Es tiempo donde la fragancia de la extinción inunda la prensa mundial; una mujer carioca acusó a Neymar de violación sexual; el Gobierno de la Ciudad de México dio banderazo de salida al uniforme neutro, donde los escolapios podrán decidir qué llevar puesto a la escuela. Juego de Tronos terminó hace un par de semanas y los fanáticos de la serie hierven en opiniones divididas si el final estuvo a la altura o no de tan descomunal evento televisivo.
Tras el desenlace, la tan “aclamada crítica” posiciona a la franquicia como una de las mejores en la historia de la televisión, ahí junto a Twin Peaks, Breaking Bad y Los Soprano. Pero, ¿qué hace a Los Soprano ser una de las mejores o, incluso, la mejor serie de todos los tiempos? Aquí un breve argumento de la tesis.
A los espectadores más jóvenes les resulta difícil comprender la televisión del pasado: hay personas vivas que crecieron con tan sólo dos canales y que habitualmente esperaban tres años para que una película de éxito llegara a las pantallas de televisión. También parece cada vez más increíble que, tan recientemente como en la década de 1980, se asumiera que el drama televisivo del Reino Unido era superior al producto estadounidense, tipificado por los programas de policías con fórmulas.

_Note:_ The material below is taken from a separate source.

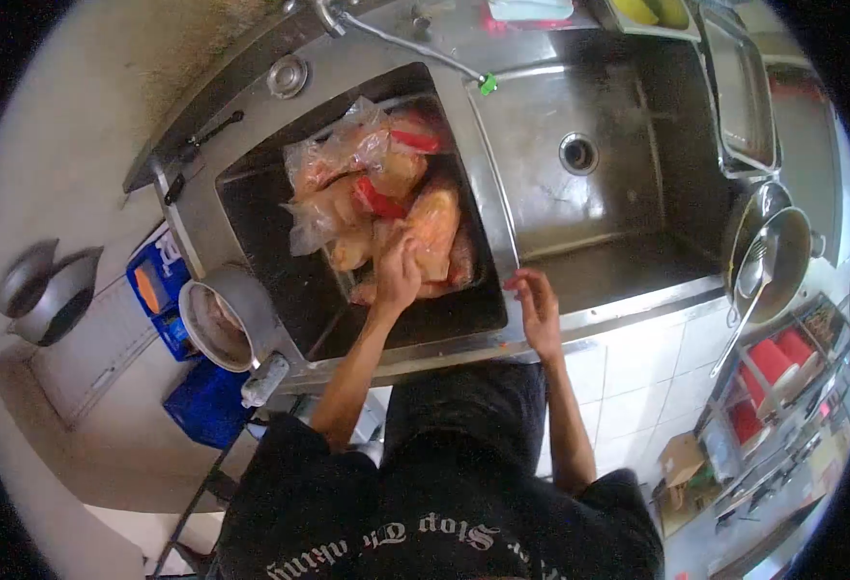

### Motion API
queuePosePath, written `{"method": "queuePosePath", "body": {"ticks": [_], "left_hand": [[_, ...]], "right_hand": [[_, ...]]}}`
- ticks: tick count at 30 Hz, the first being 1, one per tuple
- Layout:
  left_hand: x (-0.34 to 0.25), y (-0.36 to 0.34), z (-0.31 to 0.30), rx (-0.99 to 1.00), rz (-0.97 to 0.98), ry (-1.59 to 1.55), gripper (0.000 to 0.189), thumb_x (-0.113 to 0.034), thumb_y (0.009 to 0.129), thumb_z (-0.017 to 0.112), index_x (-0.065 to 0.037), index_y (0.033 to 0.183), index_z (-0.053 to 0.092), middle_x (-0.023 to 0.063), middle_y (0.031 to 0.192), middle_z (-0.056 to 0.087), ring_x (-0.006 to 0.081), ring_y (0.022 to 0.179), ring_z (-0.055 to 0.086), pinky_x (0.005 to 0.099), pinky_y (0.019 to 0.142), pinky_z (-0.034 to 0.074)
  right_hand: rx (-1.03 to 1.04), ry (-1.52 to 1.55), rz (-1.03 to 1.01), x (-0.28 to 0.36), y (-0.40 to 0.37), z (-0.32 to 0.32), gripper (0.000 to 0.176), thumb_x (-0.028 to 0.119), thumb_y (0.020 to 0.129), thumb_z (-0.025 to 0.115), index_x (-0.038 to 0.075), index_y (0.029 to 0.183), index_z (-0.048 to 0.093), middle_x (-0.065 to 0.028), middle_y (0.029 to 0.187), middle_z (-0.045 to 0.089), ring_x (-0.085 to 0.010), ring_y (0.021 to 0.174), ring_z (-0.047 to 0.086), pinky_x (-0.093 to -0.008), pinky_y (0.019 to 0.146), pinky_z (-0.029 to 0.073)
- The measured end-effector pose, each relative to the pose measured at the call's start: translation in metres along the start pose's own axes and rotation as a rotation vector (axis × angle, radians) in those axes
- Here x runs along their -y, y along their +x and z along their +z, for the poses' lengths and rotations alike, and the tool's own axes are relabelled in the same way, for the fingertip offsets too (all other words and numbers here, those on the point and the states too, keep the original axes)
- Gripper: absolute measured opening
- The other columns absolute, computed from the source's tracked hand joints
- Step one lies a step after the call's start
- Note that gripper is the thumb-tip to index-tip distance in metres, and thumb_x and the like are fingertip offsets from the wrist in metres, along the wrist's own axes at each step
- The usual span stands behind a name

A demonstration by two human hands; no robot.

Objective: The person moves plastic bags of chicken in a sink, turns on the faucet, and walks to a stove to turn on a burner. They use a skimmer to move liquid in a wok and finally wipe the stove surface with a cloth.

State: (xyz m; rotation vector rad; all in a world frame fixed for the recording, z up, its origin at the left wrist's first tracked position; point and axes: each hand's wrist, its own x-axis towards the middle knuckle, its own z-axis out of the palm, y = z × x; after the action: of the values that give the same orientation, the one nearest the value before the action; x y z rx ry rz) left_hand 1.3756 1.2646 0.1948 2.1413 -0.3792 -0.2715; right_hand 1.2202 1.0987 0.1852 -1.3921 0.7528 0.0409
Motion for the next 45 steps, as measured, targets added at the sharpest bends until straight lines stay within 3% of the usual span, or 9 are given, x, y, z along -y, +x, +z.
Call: {"method": "queuePosePath", "body": {"ticks": [8,12,17,22,30,32,35,40,45], "left_hand": [[-0.11,-0.011,-0.112,0.15,0.085,-1.141,0.028,-0.025,0.086,0.037,-0.013,0.061,0.039,-0.0018,0.056,0.038,0.0163,0.066,0.033,0.0317,0.067,0.029],[-0.103,-0.012,-0.145,-0.019,-0.089,-1.569,0.027,-0.024,0.087,0.035,-0.017,0.06,0.035,-0.0013,0.054,0.036,0.0192,0.07,0.033,0.0331,0.069,0.027],[-0.046,0.014,-0.117,-0.724,-0.529,-1.226,0.027,-0.037,0.088,0.04,-0.016,0.073,0.046,-0.0046,0.07,0.042,0.0161,0.076,0.04,0.0354,0.071,0.034],[0.082,0.029,-0.029,-0.129,-0.721,-0.969,0.041,-0.046,0.086,0.041,-0.007,0.087,0.053,0.0024,0.083,0.051,0.0149,0.087,0.049,0.0278,0.079,0.038],[0.141,0.056,0.042,0.438,-0.47,-0.435,0.043,-0.009,0.08,0.041,0.0,0.122,0.039,0.0239,0.112,0.048,0.0311,0.107,0.045,0.0363,0.096,0.03],[0.134,0.047,0.03,0.105,-0.063,0.1,0.033,-0.01,0.081,0.042,0.002,0.112,0.046,0.0251,0.098,0.054,0.036,0.096,0.051,0.0416,0.084,0.039],[0.122,0.041,-0.008,0.16,-0.42,-0.022,0.026,-0.014,0.082,0.045,0.005,0.099,0.049,0.0264,0.086,0.055,0.0402,0.088,0.052,0.0456,0.075,0.041],[0.141,0.011,-0.005,0.217,-0.329,0.207,0.032,-0.025,0.082,0.048,0.006,0.087,0.051,0.0278,0.083,0.054,0.0412,0.084,0.052,0.0465,0.073,0.041],[0.132,0.016,0.012,-0.067,-0.209,0.397,0.042,-0.036,0.081,0.051,0.006,0.083,0.055,0.0244,0.076,0.056,0.0406,0.074,0.056,0.0465,0.069,0.044]], "right_hand": [[0.227,0.234,0.034,-0.013,0.027,0.091,0.058,0.048,0.089,0.029,0.006,0.128,0.029,-0.0092,0.127,0.037,-0.021,0.118,0.035,-0.0354,0.097,0.028],[0.467,1.104,0.233,-0.013,0.026,0.1,0.073,0.061,0.082,0.029,0.006,0.13,0.026,-0.0086,0.131,0.033,-0.0233,0.12,0.032,-0.0396,0.101,0.024],[0.337,0.594,0.238,0.02,0.019,0.038,0.076,0.039,0.073,0.063,0.002,0.128,0.026,-0.0125,0.12,0.043,-0.0245,0.112,0.041,-0.038,0.094,0.035],[0.158,0.043,0.059,0.084,0.032,0.039,0.076,0.02,0.069,0.071,0.0,0.126,0.026,-0.0181,0.115,0.044,-0.0257,0.109,0.042,-0.0361,0.09,0.038],[-0.176,-0.91,-0.174,0.071,0.059,0.123,0.067,0.011,0.061,0.071,0.002,0.113,0.032,-0.0201,0.11,0.045,-0.0314,0.095,0.053,-0.037,0.077,0.046],[-0.163,-0.919,-0.383,0.038,0.075,0.14,0.069,0.013,0.058,0.07,0.002,0.114,0.032,-0.0184,0.111,0.045,-0.0355,0.093,0.053,-0.0404,0.077,0.047],[-0.029,-1.159,-0.165,0.008,0.087,0.162,0.076,0.021,0.06,0.069,-0.005,0.119,0.028,-0.0222,0.114,0.044,-0.0368,0.094,0.052,-0.0391,0.066,0.051],[-0.013,-1.131,0.097,-0.012,0.108,0.14,0.075,0.034,0.064,0.068,-0.006,0.115,0.03,-0.0224,0.112,0.043,-0.0389,0.091,0.054,-0.0411,0.064,0.051],[-0.07,-1.07,-0.414,0.017,0.115,0.149,0.07,0.038,0.07,0.063,-0.004,0.116,0.034,-0.0223,0.11,0.042,-0.0385,0.102,0.042,-0.0435,0.083,0.037]]}}
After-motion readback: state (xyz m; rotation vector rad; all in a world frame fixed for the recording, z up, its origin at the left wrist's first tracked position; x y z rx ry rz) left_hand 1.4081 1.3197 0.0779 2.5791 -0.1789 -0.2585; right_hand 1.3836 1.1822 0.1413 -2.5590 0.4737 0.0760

La razón principal de esto es la forma en que se hizo el drama estadounidense. En el pasado, a través de una combinación de puritanismo residual y terror de los anunciantes, se impusieron reglas estrictas a los creadores de programas: personajes simpatizantes, finales redentores, valores patrióticos, bocas lavadas, en un intento por enviar a los espectadores felizmente a la cama.

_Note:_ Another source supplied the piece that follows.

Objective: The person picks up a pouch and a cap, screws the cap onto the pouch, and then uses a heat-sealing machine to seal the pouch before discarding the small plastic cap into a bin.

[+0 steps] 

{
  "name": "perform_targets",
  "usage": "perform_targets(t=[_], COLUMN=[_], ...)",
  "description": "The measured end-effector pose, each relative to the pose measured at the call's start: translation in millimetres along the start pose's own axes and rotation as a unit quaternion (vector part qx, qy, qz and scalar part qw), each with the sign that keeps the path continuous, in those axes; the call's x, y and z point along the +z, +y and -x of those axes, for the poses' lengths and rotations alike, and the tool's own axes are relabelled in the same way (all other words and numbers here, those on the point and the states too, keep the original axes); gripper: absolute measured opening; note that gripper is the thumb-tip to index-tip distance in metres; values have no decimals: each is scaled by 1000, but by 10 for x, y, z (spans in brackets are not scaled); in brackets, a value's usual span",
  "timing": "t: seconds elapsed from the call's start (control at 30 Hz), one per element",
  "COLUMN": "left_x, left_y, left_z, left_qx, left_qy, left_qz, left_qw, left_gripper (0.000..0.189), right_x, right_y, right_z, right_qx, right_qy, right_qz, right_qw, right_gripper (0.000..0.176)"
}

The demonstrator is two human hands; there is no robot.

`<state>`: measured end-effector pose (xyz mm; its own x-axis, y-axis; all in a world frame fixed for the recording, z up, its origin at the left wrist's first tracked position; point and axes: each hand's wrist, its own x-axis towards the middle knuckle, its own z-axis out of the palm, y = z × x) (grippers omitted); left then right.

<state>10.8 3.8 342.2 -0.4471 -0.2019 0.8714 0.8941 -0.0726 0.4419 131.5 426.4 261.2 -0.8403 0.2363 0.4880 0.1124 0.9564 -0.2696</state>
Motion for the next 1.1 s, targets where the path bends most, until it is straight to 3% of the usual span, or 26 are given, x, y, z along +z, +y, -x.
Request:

El guionista y director David Chase usó espectacularmente esta nueva licencia en seis temporadas de historias sobre una familia de mafiosos italoamericanos en Nueva Jersey. En resumen, Los Sopranos no es especialmente original, pisando los zapatos de dos películas clásicas de la mafia: El Padrino, de Coppola, y Buenos muchachos, de Scorsese. Pero su radicalismo estaba en la aplicación de este tema a un drama doméstico semanal, en la tele.
El desconcertado y maltratado esposo y padre había sido una figura recurrente en la cultura popular estadounidense, pero David Chase fue el primero en hacer sentir al padre con problemas, asustado por su esposa, madre y terapeuta. También habló sobre el sexo y la muerte de la forma en que lo haría un mafioso, en lugar de la forma en que un editor de guiones prefiere.
Pero este realismo sin precedentes se mezcló fascinantemente con un surrealismo igualmente inusual, en secuencias de sueños y simbolismos recurrentes. Los Soprano fue el primero en tocar estas nuevas notas extraordinarias en la televisión estadounidense y mundial. La extensa historia del mafioso Tony Soprano y su familia combinó una realidad sin precedentes.
Tony es como un viejo amante que amas en tus recuerdos pero que nunca vuelves a ver. El libro termina con el elogio de Chase sobre James Gandolfini, quien interpreta al laureado gángster. Cuando escuché la muerte de Gandolfini en 2013, sentí el impacto que suele producirse cuando un miembro de la familia fallece. Muchos pensamos que conocíamos a Gandolfini.
Tal vez tenga miedo de volver a ver el programa porque me preocupa su rendimiento y la serie no se mantendrá, a pesar de que los autores dicen que sí. Tal vez sólo tenga miedo de volverme a enamorar.
La televisión, y las narraciones en general, son mejores gracias a Los Soprano. Pero mucho, demasiado, han mejorado desde aquellos días, que pensamos que eran una tontería, que eran un poco complicados y graves.
Los Soprano fue un gran éxito entre críticos y espectadores: aquí hubo una comedia familiar y un drama que no insultó nuestra inteligencia, que contó una historia en capas, marcada por una lista de reproducción inteligente y variada. Sus personajes a veces eran tontos, pero siempre eran complejos y genuinos, con un elenco increíble liderado por James Gandolfini, quien caminaba en la línea entre brutal y sensible todas las semanas e hizo que los Soprano cantaran.